Nie chodziło tylko o chęć podporządkowania samodzielnej grupy w obręb struktur
Polskiego Państwa Podziemnego; powodem nieporozumień były również zarzuty ze
strony kierownictwa Obwodu na działalność Jasińskiego narażającą ludność
cywilną na represje. Zarzucano również Jasińskiemu działalność rabunkową pod
przykrywką dywersji gospodarczej, do tego dochodziły ambicjonalne powody:
,,Jędrusie’’ wykonywali akcje bez porozumienia z gospodarzami terenu, którym
była Komenda Inspektoratu.
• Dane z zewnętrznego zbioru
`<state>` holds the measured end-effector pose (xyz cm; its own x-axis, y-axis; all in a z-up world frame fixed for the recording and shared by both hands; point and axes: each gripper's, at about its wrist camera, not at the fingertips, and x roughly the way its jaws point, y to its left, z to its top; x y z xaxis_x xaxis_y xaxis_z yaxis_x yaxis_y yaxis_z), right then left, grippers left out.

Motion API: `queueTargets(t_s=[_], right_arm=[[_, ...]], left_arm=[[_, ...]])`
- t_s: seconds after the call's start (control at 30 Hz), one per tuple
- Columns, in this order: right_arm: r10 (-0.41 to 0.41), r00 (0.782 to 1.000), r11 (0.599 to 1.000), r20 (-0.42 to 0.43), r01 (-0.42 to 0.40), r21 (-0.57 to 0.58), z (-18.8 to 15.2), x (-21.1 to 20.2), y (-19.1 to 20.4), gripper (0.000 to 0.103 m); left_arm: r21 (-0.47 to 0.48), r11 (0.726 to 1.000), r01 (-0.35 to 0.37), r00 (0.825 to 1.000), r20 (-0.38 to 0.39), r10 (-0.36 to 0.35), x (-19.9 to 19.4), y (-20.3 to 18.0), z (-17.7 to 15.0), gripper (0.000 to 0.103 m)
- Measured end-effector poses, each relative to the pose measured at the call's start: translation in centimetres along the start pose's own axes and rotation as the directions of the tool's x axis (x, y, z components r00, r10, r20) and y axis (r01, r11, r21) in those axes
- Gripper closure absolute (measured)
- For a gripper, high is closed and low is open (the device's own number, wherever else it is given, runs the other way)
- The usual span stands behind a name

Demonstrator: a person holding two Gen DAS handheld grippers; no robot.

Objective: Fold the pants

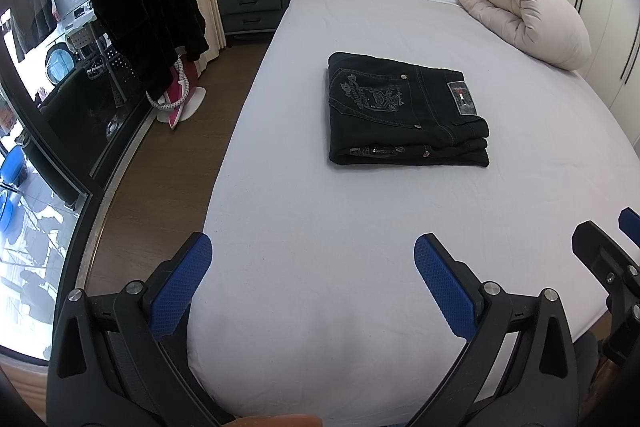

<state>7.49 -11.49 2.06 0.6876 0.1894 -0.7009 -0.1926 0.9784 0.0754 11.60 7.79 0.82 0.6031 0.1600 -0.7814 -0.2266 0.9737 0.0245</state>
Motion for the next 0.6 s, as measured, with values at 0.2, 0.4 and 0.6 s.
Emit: queueTargets(t_s=[0.2, 0.4, 0.6], right_arm=[[0.001, 1.0, 1.0, 0.0, -0.001, 0.0, 0.05, -0.01, -0.04, 0.0], [0.001, 1.0, 1.0, -0.001, -0.001, -0.001, 0.1, 0.04, -0.11, 0.0], [0.002, 1.0, 1.0, -0.002, -0.002, 0.0, 0.09, 0.04, -0.15, 0.0]], left_arm=[[-0.001, 1.0, 0.001, 1.0, -0.002, -0.001, 0.0, 0.0, -0.03, 0.0], [0.001, 1.0, 0.003, 1.0, -0.001, -0.003, 0.05, -0.07, 0.01, 0.0], [0.003, 1.0, 0.009, 1.0, -0.002, -0.009, 0.11, -0.12, 0.02, 0.0]])
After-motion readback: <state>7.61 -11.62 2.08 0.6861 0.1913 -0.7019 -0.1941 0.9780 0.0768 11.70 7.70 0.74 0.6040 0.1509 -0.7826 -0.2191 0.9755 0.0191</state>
Konflikt był na tyle poważny, że najprawdopodobniej
ZWZ wydał na Władysława Jasińskiego wyrok śmierci. Nie jest to pewne (brak
dokumentów) lecz w warunkach postawionych już AK przed umową podpisaniem umowy
scaleniowej ,,Jędrusie’’ zawarli następujący punkt: ,,W związku z nazwaniem w
przeszłości przez Związek Walki Zbrojnej i Armię Krajową oddziału
<Jędrusiów> <dziką grupą>, a także nawiązując do posiadanych przez
nas informacji o wydanym przez Komendę Obwodu Armii Krajowej w Sandomierzu w
roku 1942 wyroku śmierci na <Jędrusia> – domagamy się pełnej
rehabilitacji twórcy organizacji <Odwet> i grupy partyzanckiej
<Jędrusie> – śp. mgr. Władysława Jasińskiego’’. Umowa scaleniowa została
zawarta w listopadzie 1943 roku już po śmierci Władysława Jasińskiego. Pytaniem
pozostaje kwestia wpływu śmierci Jasińskiego na ułatwienie rozmów scaleniowych
z ZWZ-AK i pojawiające się sugestie że mógł zostać celowo przez AK
wyeliminowany (raczej mało prawdopodobne ale warto przytoczyć chociaż jeden z
powodów wyrażania takich opinii, mianowicie: oskarżano partyzantów i
Jasińskiego o zbyt nonszalanckie podejście do zagrożenia – przebywający w
Trzciance partyzanci mieli wiedzieć o kręcących się w pobliżu Niemcach ale nie
przedsięwzięli żadnych środków ostrożności przez to nie byli w stanie odeprzeć
ich ataku. Zarzut poważny ale można przypomnieć, że w ten sposób zakończyła
działalność np. opisana w jednym z ostatnich moich wpisów grupa Tadeusza
Jaworskiego ,,Zerwikaptura’’)
Pomimo
różnych zadrażnień między ,,Jędrusiami’’ a ZWZ-AK obie organizacje
współpracowały ze sobą: tak było i w czasie kolportażu pism, który często
przechodził przez placówki organizacji jak i w czasie akcji zbrojnych. Co
więcej: to dowództwo Okręgu Mieleckiego AK po nieudanych próbach (dwukrotnie
próbowano rozbić więzienie siłami tarnobrzeskiego i mieleckiego AK) rozbicia więzienia
w Mielcu poprosiło ,,Jędrusiów’’ o pomoc. ,,Jędrusie’’ bronili także ludności
cywilnej tak wykonując np. wyroki śmierci czy inne kary na konfidentach. Wzięli
też udział w obronie pacyfikowanej przez Niemców wsi Stróżki (pacyfikacja była
,,karą’’ za zabicie przez ,,Jędrusiów’’ wracających ze wsi 3 żandarmów w tym
zabójcę Władysława Jasińskiego – niemieckiego kolonistę Andrzeja Reslera) gdzie
zabito w dniu 3 czerwca 1943 roku 74 mieszkańców wsi. Rzecz nieprawdopodobna
ale chyba prawdziwa (podawana na stronach dotyczących pacyfikacji ale też i
przez Tadeusza Zycha) w czasie pacyfikacji i walki z ,,Jędrusiami’’ miało
zginąć czy zostać rannych aż 47 Niemców.
Z
Sulisławic jadę do oddalonej około 5 kilometrów Rybnicy. To tam 21 lipca 1944
roku miała miejsce koncentracja oddziału ,,Jędrusiów’’ przed akcją ,,Burza’’.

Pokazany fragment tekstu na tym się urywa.